About the Amazon S3 collector

Use this collector to directly harvest metadata on S3 buckets and objects metadata from your Amazon S3 instance. Note that if you are looking to harvest tables and columns from Amazon S3 objects that have been cataloged in AWS Glue Data Catalog, you must instead use the AWS Glue collector.

Important

The Amazon S3 collector can be run in the Cloud or on-premise using Docker or JAR files.

Note

The latest version of the Collector is 2.200. To view the release notes for this version and all previous versions, please go here.

What is cataloged

The collector catalogs the following information.

Table 1.

Object

Information cataloged

Buckets

  • Amazon resource number (ARN)

  • Region

  • Name

  • Version state

  • Creation date

  • ACL owner ID

  • ACL grantee ID

  • ACL grant permission

Objects

  • Key

  • Amazon resource number (ARN)

  • Region

  • Size

  • Last modified date

  • ACL owner ID

  • ACL grantee ID

  • ACL grant permission

  • Metadata



Relationships between objects

By default, the harvested metadata includes catalog pages for the following resource types. Each catalog page has a relationship to the other related resource types. If the metadata presentation for this data source has been customized with the help of the data.world Solutions team, you may see other resource pages and relationships.

Table 2.

Resource page

Relationship

S3 Bucket

Relationship to S3 Object

S3 Object

Relationship to S3 Bucket



Important note about maximum limits for S3 buckets

For an optimized experience, the system has set limits for harvesting metadata from the buckets in S3. 

  • By default, the collector has a limit of harvesting 10,000 objects per bucket. If the contents of a bucket cross this limit, the bucket is skipped, no metadata is harvested for it, and a warning message is logged for the bucket.

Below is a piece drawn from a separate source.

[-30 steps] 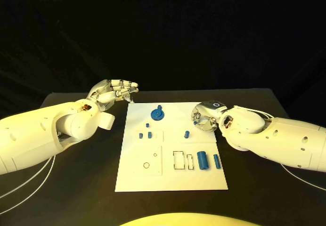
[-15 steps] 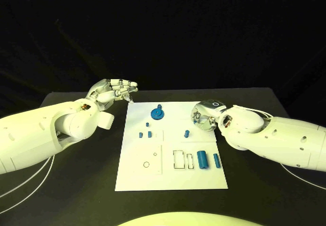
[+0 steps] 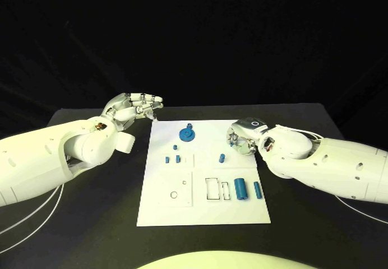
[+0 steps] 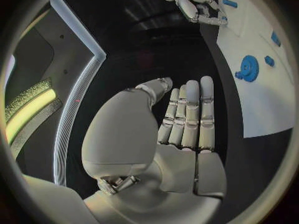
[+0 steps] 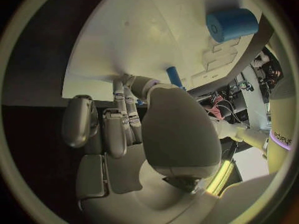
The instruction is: Assemble the parts on the task board
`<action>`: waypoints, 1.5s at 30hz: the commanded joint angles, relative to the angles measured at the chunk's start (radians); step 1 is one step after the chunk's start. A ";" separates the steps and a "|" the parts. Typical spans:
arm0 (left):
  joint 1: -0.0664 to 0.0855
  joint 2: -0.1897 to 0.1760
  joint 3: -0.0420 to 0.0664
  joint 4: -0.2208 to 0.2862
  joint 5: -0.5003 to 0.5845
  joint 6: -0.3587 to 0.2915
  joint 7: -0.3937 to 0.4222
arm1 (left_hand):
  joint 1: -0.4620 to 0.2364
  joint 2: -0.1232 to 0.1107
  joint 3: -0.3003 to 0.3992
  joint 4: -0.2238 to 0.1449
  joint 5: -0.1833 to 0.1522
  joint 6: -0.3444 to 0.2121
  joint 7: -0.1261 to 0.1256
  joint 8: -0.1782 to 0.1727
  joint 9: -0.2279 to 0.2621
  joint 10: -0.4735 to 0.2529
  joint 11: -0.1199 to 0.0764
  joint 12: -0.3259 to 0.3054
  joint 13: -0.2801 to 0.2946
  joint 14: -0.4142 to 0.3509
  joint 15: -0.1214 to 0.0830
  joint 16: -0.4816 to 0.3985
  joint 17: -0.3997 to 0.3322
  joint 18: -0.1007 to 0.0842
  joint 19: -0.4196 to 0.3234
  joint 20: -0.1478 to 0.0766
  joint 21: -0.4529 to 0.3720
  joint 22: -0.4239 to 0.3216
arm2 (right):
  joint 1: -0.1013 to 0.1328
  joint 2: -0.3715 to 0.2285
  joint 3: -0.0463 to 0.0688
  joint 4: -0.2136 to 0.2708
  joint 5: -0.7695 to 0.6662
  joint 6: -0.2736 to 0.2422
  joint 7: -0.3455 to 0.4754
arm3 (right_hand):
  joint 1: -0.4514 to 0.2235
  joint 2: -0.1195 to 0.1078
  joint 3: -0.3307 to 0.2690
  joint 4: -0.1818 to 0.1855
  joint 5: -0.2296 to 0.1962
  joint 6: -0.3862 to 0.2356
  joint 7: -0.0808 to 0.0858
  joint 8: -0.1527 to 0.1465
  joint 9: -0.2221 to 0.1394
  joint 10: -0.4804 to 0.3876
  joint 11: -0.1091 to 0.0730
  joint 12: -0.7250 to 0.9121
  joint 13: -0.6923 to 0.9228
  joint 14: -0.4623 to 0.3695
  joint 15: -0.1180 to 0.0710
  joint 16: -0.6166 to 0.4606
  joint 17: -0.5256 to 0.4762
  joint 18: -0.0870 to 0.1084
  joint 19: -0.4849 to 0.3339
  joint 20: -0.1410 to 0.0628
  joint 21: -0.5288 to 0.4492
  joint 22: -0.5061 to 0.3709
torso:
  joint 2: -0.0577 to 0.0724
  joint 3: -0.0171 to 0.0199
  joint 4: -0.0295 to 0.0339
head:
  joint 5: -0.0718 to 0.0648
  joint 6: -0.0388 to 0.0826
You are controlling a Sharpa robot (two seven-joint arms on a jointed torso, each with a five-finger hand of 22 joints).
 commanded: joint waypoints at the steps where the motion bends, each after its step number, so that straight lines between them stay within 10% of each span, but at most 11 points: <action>1: 0.001 0.000 0.001 0.003 -0.003 -0.003 0.001 | 0.008 -0.001 -0.003 -0.004 -0.002 -0.009 0.001 0.003 0.001 -0.005 -0.001 0.001 -0.001 -0.001 -0.001 -0.004 -0.001 0.015 0.007 -0.002 -0.007 -0.001 | -0.009 -0.002 -0.007 0.003 -0.024 0.016 -0.010 | -0.001 0.009 0.000 -0.005 0.005 0.009 0.002 0.003 0.001 0.030 -0.020 -0.004 0.002 0.061 -0.007 0.006 0.040 -0.010 0.008 -0.002 0.007 0.092 | 0.000 0.0003 0.0004 | -0.001 0.001; 29: 0.001 0.000 0.001 -0.006 -0.004 -0.006 -0.002 | 0.013 0.000 -0.004 -0.006 0.002 -0.017 0.004 0.000 0.000 -0.016 0.003 -0.002 -0.005 -0.004 0.001 -0.008 -0.002 0.014 0.009 -0.002 -0.010 -0.004 | 0.005 -0.041 0.002 0.064 0.003 -0.104 0.000 | -0.013 0.008 0.006 -0.016 0.008 0.015 0.000 0.007 0.007 0.044 -0.023 -0.010 0.004 0.062 -0.009 0.008 0.042 -0.012 0.012 -0.004 0.017 0.099 | -0.001 -0.0002 -0.0007 | 0.000 0.005; 45: 0.000 0.007 0.001 -0.012 -0.003 -0.001 -0.002 | 0.014 0.000 -0.005 -0.006 0.003 -0.020 0.006 -0.001 -0.001 -0.020 0.005 -0.003 -0.006 -0.006 0.002 -0.009 -0.003 0.014 0.009 -0.001 -0.012 -0.005 | 0.028 -0.073 0.007 0.245 0.062 -0.118 0.034 | -0.015 0.008 0.007 -0.019 0.009 0.016 0.000 0.008 0.009 0.045 -0.023 -0.012 0.004 0.062 -0.010 0.008 0.042 -0.013 0.014 -0.004 0.023 0.102 | -0.002 0.0005 0.0021 | 0.032 0.002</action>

  • If you want to overwrite the default limit, set the --max-resources parameter in your collector command. The maximum value for this parameter can be 10,000,000 (ten million). If the total contents (total buckets and objects) cross this limit, further buckets are not cataloged, and a warning message is logged for the bucket.

Authentication supported

  • The S3 collector authenticates to S3 using the default credential profiles file. The collector needs a user created in the AWS portal with read access to S3.